***** Data for this exercise *****
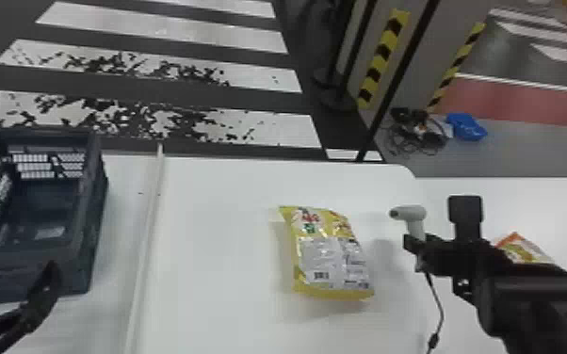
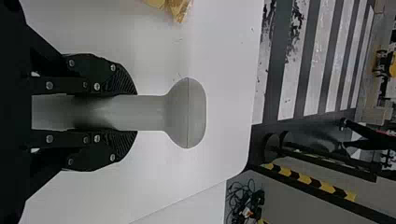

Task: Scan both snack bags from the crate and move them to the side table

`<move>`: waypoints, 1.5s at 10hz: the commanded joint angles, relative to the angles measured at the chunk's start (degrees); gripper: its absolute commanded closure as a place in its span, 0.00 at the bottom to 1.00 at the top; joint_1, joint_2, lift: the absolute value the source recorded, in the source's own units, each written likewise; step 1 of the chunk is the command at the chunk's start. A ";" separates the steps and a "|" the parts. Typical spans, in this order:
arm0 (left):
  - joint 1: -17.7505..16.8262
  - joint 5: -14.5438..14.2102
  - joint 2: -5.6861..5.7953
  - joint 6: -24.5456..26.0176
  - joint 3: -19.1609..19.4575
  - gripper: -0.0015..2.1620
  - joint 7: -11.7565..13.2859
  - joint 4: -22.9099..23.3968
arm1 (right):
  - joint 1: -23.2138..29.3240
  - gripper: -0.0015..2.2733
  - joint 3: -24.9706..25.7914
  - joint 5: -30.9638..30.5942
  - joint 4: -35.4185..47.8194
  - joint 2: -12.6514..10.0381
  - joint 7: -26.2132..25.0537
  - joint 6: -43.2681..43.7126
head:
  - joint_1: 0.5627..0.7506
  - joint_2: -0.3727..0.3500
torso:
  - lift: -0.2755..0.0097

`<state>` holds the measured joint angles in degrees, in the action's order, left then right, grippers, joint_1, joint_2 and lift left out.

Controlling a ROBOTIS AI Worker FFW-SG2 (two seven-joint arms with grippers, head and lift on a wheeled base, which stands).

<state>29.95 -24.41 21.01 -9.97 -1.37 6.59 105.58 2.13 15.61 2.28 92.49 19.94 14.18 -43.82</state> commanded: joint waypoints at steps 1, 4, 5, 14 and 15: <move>-0.07 0.07 0.00 -0.08 0.06 0.02 0.00 -0.03 | -1.42 0.98 -0.84 -0.17 -3.55 0.45 -0.03 0.97 | 0.70 0.16 | 0.62; -0.07 0.07 0.00 0.09 0.06 0.02 0.00 -0.03 | -3.09 0.98 -1.63 -0.35 -8.12 0.98 -0.03 2.72 | 0.70 0.15 | 0.62; -0.07 0.07 0.00 -0.08 0.06 0.02 0.00 -0.03 | -3.36 0.98 -1.81 -0.35 -8.91 1.16 -0.03 2.90 | 0.70 0.15 | 0.62; -0.07 0.07 0.00 0.09 0.06 0.02 0.00 0.15 | -3.62 0.85 -1.81 0.27 -11.81 0.98 -0.47 6.06 | 0.70 0.13 | 0.62; -0.07 0.07 0.00 0.09 0.06 0.02 0.00 0.15 | -3.36 0.70 -1.81 0.27 -11.37 0.89 -0.73 6.06 | 0.70 0.13 | 0.62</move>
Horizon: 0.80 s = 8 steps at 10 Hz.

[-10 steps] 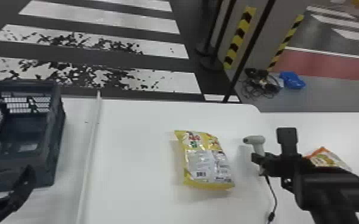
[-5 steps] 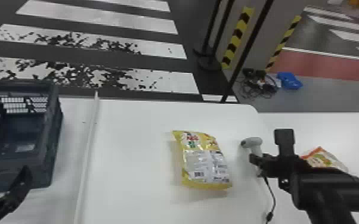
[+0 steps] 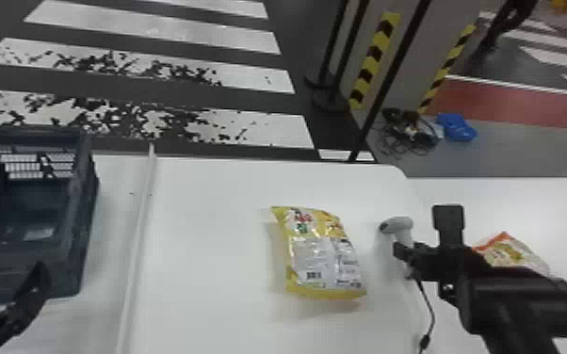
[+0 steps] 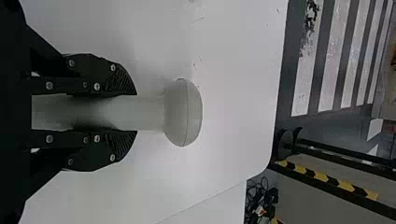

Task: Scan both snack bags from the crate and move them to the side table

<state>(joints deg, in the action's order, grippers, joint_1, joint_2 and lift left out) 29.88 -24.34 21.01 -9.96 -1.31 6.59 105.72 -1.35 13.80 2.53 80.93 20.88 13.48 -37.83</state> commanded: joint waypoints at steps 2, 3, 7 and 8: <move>0.09 0.00 0.00 0.08 0.08 0.02 0.00 0.19 | 0.82 0.41 0.00 0.02 1.34 -0.05 -0.21 -0.10 | 0.70 0.14 | 0.62; 0.09 0.00 0.00 0.08 0.08 0.02 0.00 0.28 | 1.09 0.26 0.18 -0.07 1.60 -0.05 -0.30 -0.10 | 0.70 0.14 | 0.62; 0.26 0.00 0.18 0.08 0.08 0.02 0.00 0.45 | 4.16 0.07 1.85 -0.07 7.05 -0.13 -1.97 -2.56 | 0.70 0.12 | 0.62; 0.26 0.00 0.18 -0.09 0.08 0.02 0.00 0.45 | 6.36 0.06 3.25 0.63 11.53 -0.57 -2.14 -4.67 | 0.70 0.12 | 0.62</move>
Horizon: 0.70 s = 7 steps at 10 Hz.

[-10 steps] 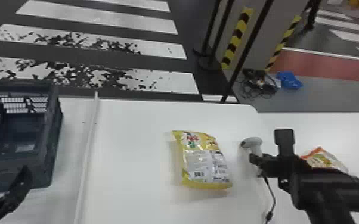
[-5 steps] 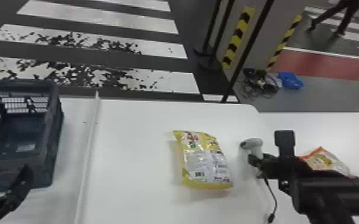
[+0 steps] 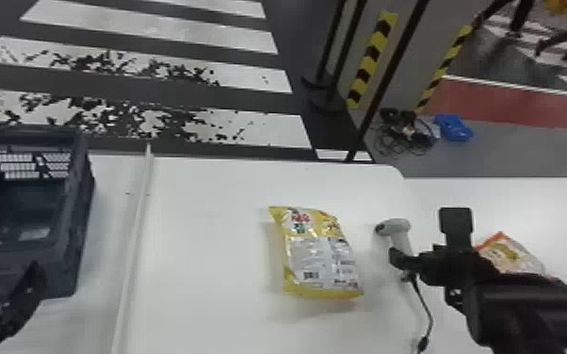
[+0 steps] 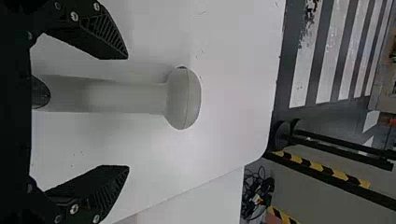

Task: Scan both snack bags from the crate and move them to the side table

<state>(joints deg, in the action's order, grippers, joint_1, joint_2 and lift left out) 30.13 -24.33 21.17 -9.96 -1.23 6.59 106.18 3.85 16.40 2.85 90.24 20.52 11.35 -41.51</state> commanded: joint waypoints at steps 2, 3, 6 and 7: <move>0.01 -0.01 0.10 -0.09 0.00 0.02 0.00 0.08 | 5.29 0.06 4.26 7.35 9.96 -0.48 1.14 -4.16 | 0.70 0.11 | 0.62; 0.01 -0.01 0.10 0.08 0.00 0.02 0.00 0.08 | 6.52 0.06 6.81 12.36 12.77 -1.19 3.60 -6.27 | 0.70 0.12 | 0.62; 0.01 -0.01 0.10 0.08 0.09 0.02 0.00 0.08 | 7.40 0.06 9.00 20.71 17.16 -2.15 10.28 -15.59 | 0.70 0.21 | 0.62; 0.10 -0.01 0.10 -0.09 0.18 0.02 0.00 0.08 | 6.34 0.06 8.92 21.41 17.08 -2.33 12.03 -19.80 | 0.70 0.23 | 0.62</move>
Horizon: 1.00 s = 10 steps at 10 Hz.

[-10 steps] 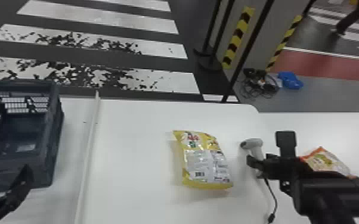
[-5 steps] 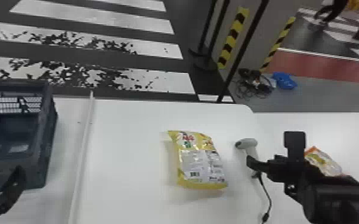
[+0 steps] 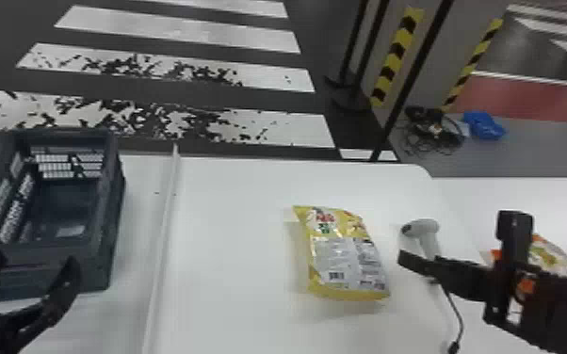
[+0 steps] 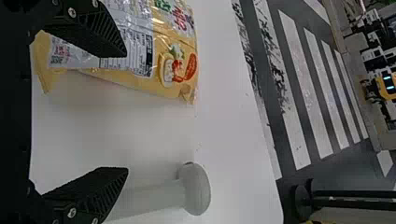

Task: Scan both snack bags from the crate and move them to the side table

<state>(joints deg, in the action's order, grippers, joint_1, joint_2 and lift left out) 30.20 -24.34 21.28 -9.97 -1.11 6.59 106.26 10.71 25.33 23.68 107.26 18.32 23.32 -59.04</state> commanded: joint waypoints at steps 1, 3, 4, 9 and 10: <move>0.03 0.00 -0.01 0.09 0.06 0.02 0.00 0.00 | -1.39 0.06 -0.46 0.67 -1.00 -0.13 1.90 -4.21 | 0.70 0.26 | 0.62; -0.06 0.00 -0.01 0.09 0.06 0.02 0.00 -0.09 | -3.06 0.06 -1.60 0.58 -3.90 -0.04 4.63 -5.61 | 0.70 0.30 | 0.62; -0.06 0.00 0.08 -0.08 0.06 0.02 0.00 -0.18 | -4.21 0.06 -2.21 0.40 -6.36 0.22 6.30 -6.14 | 0.70 0.32 | 0.62; -0.41 -0.09 0.08 0.09 0.15 0.02 0.00 -0.71 | -8.87 0.06 -5.73 -1.79 -14.18 1.28 12.36 -7.02 | 0.70 0.37 | 0.62; -0.50 -0.09 0.16 0.09 0.15 0.02 0.00 -0.79 | -9.30 0.09 -6.26 -2.06 -15.24 1.54 13.50 -6.84 | 0.70 0.38 | 0.62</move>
<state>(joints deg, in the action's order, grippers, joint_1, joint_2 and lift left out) 29.77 -24.42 21.41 -9.88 -0.96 6.59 105.50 1.66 19.36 21.83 92.65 19.71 36.79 -66.05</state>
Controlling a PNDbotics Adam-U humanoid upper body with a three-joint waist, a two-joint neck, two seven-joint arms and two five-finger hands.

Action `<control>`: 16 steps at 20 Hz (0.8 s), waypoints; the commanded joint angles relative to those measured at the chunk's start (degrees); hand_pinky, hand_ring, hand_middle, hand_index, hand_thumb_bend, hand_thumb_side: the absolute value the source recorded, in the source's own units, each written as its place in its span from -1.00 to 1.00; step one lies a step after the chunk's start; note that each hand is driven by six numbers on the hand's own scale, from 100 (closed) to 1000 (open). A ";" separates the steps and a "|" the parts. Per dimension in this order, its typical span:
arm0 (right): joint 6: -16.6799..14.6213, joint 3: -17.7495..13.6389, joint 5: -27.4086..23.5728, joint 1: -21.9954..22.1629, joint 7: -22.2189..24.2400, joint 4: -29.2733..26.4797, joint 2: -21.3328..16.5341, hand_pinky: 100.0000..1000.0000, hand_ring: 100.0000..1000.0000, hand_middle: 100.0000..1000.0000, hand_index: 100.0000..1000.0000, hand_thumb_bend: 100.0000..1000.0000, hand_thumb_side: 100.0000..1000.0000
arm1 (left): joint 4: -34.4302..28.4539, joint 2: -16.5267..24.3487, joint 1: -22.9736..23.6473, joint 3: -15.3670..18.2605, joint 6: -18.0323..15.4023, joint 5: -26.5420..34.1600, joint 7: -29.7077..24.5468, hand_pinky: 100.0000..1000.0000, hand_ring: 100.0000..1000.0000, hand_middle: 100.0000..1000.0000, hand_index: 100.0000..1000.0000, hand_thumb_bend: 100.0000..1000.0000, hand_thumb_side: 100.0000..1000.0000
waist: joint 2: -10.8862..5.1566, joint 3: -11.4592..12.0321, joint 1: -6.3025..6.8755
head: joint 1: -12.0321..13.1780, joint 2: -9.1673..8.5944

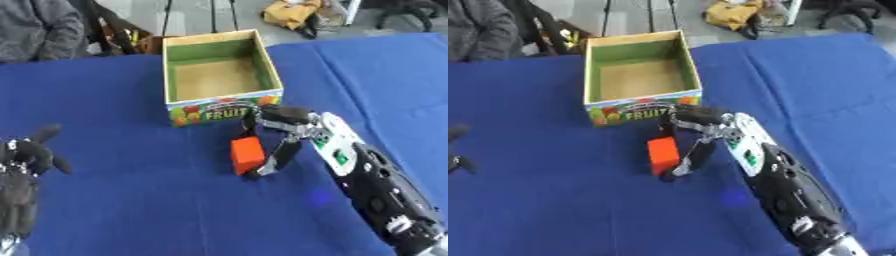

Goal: Pick up objects on the table and place them in the box.

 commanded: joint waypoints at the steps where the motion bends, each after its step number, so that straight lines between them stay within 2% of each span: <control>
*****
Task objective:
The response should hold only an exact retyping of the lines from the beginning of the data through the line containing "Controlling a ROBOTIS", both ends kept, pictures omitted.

Response to this task:
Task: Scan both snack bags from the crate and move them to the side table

`<move>`: waypoints, 1.5s at 10hz: the commanded joint angles, relative to the angles measured at the chunk's start (degrees); gripper: its absolute commanded closure as a place in its span, 0.00 at the bottom to 1.00 at the top; joint_1, joint_2, lift: the absolute value the source recorded, in the source's own units, each written likewise; step 1 of the chunk is the command at the chunk's start. A ";" separates the steps and a "|" the parts. Typical spans, in this order:
arm0 (left):
  - joint 1: -17.7505..16.8262
  - joint 5: -14.5438..14.2102
  - joint 2: -5.6861..5.7953
  - joint 6: -24.5456..26.0176
  - joint 3: -19.1609..19.4575
  - gripper: -0.0015..2.1620
  - joint 7: -11.7565..13.2859
  - joint 4: -22.9099..23.3968
arm1 (right):
  - joint 1: -23.2138..29.3240
  - gripper: -0.0015..2.2733
  - joint 3: -24.9706..25.7914
  - joint 5: -30.9638..30.5942
  - joint 4: -35.4185..47.8194
  - joint 2: -12.6514..10.0381
  - joint 7: -26.2132..25.0537
  - joint 6: -43.2681..43.7126
head:
  - joint_1: 0.5627..0.7506
  - joint_2: -0.3727..0.3500
torso:
  - lift: -0.2755..0.0097

`<state>` holds the measured joint angles in degrees, in the action's order, left then right, grippers, joint_1, joint_2 and lift left out.

Controlling a ROBOTIS AI Worker FFW-SG2 (two seven-joint arms with grippers, head and lift on a wheeled base, which stands).

No more output is given for this exercise.